If your software is based on a subscription model, your licensing agreement should clarify how renewals will be processed. This might include whether renewals are an opt-in or automatic renewal process, whether your software will store payment information ongoing, and how much notice your company will provide to customers before renewal is processed or fees increase.
Term and termination
There are two components to this section. Your termination clause defines your company’s right to terminate user access at any time, including subject to any breach of the licensing agreement. You should consider determining how users will be notified and what steps must be taken to complete the account termination – such as uninstalling software, destroying physical access tokens, or simply revoking account credential access.
Related to the renewals clause, an agreement also needs to define the term of software access. This may be lifetime access or a limited period subject to renewal and renewed agreement with the terms and conditions of licensing at that point in time.
If your company plans to offer a free trial of your software, this should be limited in your software licensing agreement. Include the term or length of the trial, whether the paid subscription automatically commences at the end of the trial, and whether the trial can be cancelled within the free period to avoid charges.
Including a warranty, clause is essential for risk mitigation. A disclaimer of warranty means that your customer – the software user – accepts the risk of using the software as-is from the point of download or installation. Should the user experience any negative consequences from events such as server downtime, software bugs, data loss, or software vulnerabilities, your company is protected.
Limitation of liability
Similar to the disclaimer of warranty, limitation of liability simply protects your company from frivolous or ungrounded lawsuits. By defining the limits of company liability, the user must agree to take on a level of risk acceptance when using your software. This can potentially save your company a great deal of time and money should an issue arise in the future.

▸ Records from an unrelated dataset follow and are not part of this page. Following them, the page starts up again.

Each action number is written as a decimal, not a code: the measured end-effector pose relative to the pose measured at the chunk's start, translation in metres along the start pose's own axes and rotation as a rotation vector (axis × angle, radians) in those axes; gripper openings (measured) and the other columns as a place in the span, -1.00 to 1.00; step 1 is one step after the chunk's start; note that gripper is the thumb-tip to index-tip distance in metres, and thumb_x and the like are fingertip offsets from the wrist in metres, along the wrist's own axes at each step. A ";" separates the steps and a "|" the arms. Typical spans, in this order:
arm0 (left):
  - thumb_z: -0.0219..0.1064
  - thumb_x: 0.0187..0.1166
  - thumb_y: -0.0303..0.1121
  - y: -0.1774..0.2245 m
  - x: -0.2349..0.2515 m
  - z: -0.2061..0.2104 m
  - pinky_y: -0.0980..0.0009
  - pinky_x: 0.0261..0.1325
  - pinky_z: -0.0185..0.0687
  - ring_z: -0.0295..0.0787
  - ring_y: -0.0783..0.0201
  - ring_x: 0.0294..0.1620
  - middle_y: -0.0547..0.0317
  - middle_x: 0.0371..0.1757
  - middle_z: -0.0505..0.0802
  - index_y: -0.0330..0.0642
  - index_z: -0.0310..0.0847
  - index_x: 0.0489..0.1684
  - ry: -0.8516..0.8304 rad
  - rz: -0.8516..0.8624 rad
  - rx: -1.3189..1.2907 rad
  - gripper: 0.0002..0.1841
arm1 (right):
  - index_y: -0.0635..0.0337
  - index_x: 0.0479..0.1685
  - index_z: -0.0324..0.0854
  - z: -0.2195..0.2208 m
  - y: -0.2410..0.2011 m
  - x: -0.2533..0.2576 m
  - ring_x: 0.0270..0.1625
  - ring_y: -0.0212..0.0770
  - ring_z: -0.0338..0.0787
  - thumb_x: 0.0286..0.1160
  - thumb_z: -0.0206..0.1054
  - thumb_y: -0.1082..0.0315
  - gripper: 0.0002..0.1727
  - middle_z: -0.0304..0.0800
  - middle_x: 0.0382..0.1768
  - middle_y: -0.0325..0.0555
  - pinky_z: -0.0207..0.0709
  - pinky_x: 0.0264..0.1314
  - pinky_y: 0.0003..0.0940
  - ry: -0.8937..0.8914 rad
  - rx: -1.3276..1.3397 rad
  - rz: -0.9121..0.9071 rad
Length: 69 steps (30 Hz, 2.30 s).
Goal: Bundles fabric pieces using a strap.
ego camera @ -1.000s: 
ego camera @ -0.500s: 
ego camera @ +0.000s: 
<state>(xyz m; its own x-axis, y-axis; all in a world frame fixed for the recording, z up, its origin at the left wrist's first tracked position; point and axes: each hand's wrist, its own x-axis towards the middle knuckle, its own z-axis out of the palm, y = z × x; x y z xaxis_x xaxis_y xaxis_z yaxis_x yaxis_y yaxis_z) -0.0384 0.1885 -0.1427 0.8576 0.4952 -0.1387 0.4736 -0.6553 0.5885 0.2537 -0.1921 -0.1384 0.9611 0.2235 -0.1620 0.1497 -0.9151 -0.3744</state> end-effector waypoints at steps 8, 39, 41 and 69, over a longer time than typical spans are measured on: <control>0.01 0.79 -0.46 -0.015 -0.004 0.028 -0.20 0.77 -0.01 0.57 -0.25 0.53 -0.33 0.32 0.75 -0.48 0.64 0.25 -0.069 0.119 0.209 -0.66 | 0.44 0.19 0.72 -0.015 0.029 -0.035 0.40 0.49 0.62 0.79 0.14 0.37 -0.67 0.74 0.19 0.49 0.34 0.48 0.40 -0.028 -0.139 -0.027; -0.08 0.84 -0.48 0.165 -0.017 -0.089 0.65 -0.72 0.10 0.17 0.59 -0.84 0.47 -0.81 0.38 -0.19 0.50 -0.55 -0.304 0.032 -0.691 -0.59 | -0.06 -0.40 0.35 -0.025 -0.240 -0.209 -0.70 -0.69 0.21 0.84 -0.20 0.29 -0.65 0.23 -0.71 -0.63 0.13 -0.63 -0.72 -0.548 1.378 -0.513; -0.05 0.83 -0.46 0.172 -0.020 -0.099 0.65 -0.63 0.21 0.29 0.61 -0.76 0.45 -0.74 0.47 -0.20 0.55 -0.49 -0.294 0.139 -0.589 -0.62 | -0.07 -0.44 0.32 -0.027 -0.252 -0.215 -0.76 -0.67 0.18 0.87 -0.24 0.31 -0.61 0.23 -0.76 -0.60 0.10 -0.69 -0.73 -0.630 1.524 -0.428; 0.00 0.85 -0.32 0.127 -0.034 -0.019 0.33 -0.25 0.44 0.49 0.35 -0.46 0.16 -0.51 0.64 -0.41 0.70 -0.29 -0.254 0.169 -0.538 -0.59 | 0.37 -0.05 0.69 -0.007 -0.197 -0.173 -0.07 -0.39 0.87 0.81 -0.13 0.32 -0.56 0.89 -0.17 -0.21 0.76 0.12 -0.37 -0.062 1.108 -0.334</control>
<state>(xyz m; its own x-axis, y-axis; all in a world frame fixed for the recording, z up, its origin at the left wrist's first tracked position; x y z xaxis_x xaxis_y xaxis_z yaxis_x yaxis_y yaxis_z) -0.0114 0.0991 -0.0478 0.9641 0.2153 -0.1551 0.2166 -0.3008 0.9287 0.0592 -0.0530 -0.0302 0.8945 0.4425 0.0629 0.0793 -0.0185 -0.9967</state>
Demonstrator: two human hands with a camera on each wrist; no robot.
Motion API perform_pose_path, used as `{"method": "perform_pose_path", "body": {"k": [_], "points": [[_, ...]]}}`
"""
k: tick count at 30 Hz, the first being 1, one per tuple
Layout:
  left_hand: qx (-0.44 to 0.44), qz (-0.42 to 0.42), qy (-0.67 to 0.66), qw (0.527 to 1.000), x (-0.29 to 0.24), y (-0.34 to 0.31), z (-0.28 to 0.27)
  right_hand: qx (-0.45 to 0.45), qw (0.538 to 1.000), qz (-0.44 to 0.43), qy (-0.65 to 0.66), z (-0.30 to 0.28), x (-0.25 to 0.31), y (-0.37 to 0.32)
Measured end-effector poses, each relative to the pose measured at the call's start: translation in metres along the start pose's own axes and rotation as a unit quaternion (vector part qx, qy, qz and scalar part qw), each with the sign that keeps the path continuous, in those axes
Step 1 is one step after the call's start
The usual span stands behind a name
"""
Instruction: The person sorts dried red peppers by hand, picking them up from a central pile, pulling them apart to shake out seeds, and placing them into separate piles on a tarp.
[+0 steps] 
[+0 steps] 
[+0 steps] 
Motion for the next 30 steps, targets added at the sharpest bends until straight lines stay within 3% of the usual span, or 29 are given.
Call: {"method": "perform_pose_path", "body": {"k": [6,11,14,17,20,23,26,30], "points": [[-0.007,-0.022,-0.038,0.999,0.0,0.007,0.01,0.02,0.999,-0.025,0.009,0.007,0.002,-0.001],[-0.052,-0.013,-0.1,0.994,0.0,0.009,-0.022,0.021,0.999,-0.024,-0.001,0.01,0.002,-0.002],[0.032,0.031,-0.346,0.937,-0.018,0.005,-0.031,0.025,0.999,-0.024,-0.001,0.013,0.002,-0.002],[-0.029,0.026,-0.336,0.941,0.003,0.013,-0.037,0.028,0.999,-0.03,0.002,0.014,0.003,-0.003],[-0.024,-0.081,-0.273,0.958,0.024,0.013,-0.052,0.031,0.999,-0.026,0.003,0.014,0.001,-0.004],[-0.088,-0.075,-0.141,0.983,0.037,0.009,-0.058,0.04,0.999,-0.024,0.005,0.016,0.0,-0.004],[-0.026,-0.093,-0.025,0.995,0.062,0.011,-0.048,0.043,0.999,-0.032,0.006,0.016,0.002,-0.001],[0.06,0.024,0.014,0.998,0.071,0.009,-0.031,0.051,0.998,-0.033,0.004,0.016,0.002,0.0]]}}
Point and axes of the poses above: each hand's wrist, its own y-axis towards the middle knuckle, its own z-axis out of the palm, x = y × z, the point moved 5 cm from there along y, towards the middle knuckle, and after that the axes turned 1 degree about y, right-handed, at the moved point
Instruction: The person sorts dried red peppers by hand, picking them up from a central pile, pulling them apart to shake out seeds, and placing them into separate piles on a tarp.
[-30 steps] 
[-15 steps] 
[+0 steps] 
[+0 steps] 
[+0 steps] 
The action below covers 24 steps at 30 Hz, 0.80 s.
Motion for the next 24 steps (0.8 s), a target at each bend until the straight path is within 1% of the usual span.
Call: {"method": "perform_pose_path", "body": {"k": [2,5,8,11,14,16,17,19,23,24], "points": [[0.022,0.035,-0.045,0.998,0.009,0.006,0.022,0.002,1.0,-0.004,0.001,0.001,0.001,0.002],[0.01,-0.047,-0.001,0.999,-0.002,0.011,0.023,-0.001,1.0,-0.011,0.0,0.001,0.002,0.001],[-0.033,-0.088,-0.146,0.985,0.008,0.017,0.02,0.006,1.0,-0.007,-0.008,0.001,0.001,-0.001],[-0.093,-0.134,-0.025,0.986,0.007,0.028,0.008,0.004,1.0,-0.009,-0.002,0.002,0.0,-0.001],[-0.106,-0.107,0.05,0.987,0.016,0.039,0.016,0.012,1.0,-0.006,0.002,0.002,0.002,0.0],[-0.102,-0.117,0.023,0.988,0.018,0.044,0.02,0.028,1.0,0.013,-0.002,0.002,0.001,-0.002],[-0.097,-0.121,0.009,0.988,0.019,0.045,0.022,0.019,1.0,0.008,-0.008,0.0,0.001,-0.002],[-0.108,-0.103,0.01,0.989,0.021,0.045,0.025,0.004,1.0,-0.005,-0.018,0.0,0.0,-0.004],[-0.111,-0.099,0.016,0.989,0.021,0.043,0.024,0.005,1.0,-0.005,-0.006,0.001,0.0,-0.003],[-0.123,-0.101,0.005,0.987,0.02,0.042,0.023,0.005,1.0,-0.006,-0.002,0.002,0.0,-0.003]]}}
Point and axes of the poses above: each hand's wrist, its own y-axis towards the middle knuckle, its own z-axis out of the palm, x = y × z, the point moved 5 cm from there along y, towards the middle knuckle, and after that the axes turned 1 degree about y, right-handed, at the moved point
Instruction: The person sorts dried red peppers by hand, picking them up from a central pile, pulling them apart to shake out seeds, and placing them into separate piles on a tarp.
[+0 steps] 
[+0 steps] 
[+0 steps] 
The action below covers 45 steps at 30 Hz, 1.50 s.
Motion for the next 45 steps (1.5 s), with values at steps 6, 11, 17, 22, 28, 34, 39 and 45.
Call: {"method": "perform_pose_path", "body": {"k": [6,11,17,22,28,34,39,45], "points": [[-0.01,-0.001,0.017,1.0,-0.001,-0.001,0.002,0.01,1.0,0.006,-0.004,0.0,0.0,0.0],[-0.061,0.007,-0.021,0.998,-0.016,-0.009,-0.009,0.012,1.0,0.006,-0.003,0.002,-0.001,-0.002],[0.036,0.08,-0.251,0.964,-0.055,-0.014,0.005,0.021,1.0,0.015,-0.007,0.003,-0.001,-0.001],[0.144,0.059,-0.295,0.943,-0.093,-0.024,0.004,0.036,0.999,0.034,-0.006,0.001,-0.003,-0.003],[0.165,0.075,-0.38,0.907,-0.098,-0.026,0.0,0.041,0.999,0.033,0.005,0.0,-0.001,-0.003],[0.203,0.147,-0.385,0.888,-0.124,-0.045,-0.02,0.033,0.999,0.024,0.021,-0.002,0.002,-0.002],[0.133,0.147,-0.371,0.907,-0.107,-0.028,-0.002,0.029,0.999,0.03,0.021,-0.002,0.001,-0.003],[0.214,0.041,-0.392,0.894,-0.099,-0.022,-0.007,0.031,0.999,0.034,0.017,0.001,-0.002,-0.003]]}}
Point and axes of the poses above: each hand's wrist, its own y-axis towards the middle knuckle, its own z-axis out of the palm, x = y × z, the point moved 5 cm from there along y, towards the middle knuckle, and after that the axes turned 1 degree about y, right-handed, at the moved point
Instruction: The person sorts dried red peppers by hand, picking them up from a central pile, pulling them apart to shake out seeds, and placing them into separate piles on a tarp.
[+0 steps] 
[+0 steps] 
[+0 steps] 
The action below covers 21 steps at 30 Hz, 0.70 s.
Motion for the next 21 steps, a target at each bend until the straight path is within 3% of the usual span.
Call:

An ever-complicated and constantly evolving issue, data sovereignty is growing in importance. Your software licensing agreement needs to clearly define where data is housed and by which legal regulations it is bound.
Your licensing agreement should cover what type of support is offered to users, how it can be accessed, and what the costs are to use the support service. If there are specific conditions that apply to support, these should also be defined in this clause.
Developing and distributing software can be a lucrative and rewarding process, but serious legal considerations must be taken. Ensuring your company has a watertight software licensing agreement in place for all software products is an absolute must. It’s strongly recommended that you engage a legal professional to draft and finalize your software licensing agreement. Should an agreement not be drawn up correctly, the consequences could be catastrophic for a business.